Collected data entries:
==============================

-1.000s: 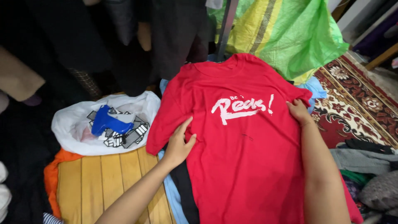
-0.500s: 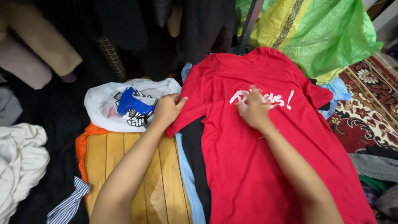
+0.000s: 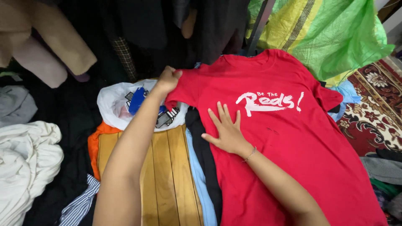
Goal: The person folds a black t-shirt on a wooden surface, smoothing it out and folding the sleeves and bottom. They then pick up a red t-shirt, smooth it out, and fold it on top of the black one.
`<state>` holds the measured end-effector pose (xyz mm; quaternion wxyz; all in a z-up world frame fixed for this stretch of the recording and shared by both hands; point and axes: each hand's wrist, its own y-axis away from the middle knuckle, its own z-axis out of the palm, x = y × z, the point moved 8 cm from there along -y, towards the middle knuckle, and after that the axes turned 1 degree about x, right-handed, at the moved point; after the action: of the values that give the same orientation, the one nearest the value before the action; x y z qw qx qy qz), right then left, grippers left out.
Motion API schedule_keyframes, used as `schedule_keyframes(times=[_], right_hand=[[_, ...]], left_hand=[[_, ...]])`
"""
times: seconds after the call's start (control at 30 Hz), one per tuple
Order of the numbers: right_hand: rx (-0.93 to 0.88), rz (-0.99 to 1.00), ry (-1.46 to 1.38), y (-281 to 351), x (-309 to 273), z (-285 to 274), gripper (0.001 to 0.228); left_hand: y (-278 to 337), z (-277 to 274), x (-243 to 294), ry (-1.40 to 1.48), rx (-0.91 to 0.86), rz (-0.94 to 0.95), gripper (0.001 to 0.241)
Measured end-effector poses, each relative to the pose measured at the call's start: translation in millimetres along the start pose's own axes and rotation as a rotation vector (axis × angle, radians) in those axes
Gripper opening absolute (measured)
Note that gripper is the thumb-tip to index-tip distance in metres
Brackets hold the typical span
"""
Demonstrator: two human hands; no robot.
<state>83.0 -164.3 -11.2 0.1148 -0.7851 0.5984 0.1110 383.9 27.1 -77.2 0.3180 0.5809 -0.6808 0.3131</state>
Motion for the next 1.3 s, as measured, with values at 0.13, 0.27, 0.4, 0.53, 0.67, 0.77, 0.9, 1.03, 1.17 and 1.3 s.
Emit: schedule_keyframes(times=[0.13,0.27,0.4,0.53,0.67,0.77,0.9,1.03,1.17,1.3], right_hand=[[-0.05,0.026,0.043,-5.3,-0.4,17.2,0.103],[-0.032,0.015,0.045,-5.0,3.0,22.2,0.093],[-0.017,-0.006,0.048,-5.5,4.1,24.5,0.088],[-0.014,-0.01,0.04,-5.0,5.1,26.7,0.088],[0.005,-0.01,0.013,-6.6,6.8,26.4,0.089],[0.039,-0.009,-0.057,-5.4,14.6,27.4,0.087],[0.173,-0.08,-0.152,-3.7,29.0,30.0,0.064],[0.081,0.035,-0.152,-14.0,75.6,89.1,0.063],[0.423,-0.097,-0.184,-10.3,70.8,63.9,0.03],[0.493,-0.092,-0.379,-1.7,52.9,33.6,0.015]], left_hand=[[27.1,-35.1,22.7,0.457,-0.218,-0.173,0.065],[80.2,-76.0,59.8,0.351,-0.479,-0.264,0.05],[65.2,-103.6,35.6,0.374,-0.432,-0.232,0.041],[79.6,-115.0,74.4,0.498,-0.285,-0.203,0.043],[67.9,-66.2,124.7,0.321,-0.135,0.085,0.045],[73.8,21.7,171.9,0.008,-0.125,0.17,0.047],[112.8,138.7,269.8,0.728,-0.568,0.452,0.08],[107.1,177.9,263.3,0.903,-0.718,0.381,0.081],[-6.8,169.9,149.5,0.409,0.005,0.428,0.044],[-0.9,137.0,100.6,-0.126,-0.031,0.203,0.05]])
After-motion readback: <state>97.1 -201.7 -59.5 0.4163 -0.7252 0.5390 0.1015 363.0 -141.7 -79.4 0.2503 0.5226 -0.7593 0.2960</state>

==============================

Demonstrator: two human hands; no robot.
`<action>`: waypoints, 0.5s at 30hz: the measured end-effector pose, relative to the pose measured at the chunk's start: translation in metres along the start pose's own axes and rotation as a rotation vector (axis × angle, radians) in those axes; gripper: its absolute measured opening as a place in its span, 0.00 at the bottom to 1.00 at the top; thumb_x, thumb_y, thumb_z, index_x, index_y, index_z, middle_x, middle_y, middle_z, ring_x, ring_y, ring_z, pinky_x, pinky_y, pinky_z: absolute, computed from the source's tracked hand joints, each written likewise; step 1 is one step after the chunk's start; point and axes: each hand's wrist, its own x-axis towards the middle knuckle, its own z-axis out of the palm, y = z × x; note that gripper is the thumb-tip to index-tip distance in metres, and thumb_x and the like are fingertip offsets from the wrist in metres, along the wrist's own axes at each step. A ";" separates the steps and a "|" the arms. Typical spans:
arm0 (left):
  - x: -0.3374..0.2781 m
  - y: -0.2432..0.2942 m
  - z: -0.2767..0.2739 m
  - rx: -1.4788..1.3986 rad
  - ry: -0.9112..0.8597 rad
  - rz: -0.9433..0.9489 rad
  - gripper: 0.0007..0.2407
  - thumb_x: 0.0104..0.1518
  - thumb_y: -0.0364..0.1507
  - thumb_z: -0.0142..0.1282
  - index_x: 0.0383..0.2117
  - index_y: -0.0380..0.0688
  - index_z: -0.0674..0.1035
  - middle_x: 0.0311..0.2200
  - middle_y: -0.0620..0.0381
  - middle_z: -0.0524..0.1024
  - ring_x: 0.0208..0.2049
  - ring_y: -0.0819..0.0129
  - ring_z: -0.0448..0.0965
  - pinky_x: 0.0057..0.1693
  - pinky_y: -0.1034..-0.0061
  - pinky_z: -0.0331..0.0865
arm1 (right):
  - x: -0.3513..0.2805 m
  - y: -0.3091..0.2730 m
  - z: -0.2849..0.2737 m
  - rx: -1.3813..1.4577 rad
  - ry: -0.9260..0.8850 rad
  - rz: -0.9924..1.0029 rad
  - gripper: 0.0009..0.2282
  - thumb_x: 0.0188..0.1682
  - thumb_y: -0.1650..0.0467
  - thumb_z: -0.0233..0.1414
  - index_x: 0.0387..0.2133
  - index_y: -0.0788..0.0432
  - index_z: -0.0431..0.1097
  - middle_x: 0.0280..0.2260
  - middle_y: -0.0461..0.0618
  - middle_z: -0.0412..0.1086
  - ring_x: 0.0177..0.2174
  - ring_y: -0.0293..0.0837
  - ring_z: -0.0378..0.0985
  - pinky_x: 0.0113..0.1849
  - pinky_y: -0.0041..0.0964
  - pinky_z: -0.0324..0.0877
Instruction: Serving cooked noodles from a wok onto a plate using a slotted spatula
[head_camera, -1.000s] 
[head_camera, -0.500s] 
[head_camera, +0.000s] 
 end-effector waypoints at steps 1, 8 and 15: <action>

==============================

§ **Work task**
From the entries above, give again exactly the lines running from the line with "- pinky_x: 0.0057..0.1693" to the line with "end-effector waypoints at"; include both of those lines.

§ **Result of the exercise**
  - pinky_x: 0.0057..0.1693
  - pinky_y: -0.1034..-0.0061
  - pinky_z: -0.0331..0.0865
arm1 (right):
  - x: -0.3513..0.2805 m
  - y: -0.3091..0.2730 m
  - z: -0.2849..0.2737 m
  - rx: -1.3813..1.4577 rad
  - ry: -0.9260..0.8850 rad
  - rz: -0.9924..1.0029 rad
  - gripper: 0.0009..0.2282
  - thumb_x: 0.0188..0.1682
  - thumb_y: -0.1650..0.0467
  - thumb_z: -0.0233..0.1414
  - index_x: 0.0387..0.2133
  - index_y: -0.0788..0.0432
  - index_z: -0.0431..0.1097
  - middle_x: 0.0280..0.2260
  - middle_y: -0.0461..0.0618
  - middle_z: -0.0412..0.1086
  - ring_x: 0.0177..0.2174
  - ring_y: -0.0293..0.0837
  - ring_z: -0.0378..0.0985
  - pinky_x: 0.0113..0.1849
  - pinky_y: -0.0041..0.0964
  - pinky_z: -0.0324..0.0877
Instruction: Serving cooked noodles from a wok onto a plate using a slotted spatula
[head_camera, -1.000s] 
[head_camera, -0.500s] 
[head_camera, +0.000s] 
 end-effector waypoints at steps 1, 8 and 15: <action>

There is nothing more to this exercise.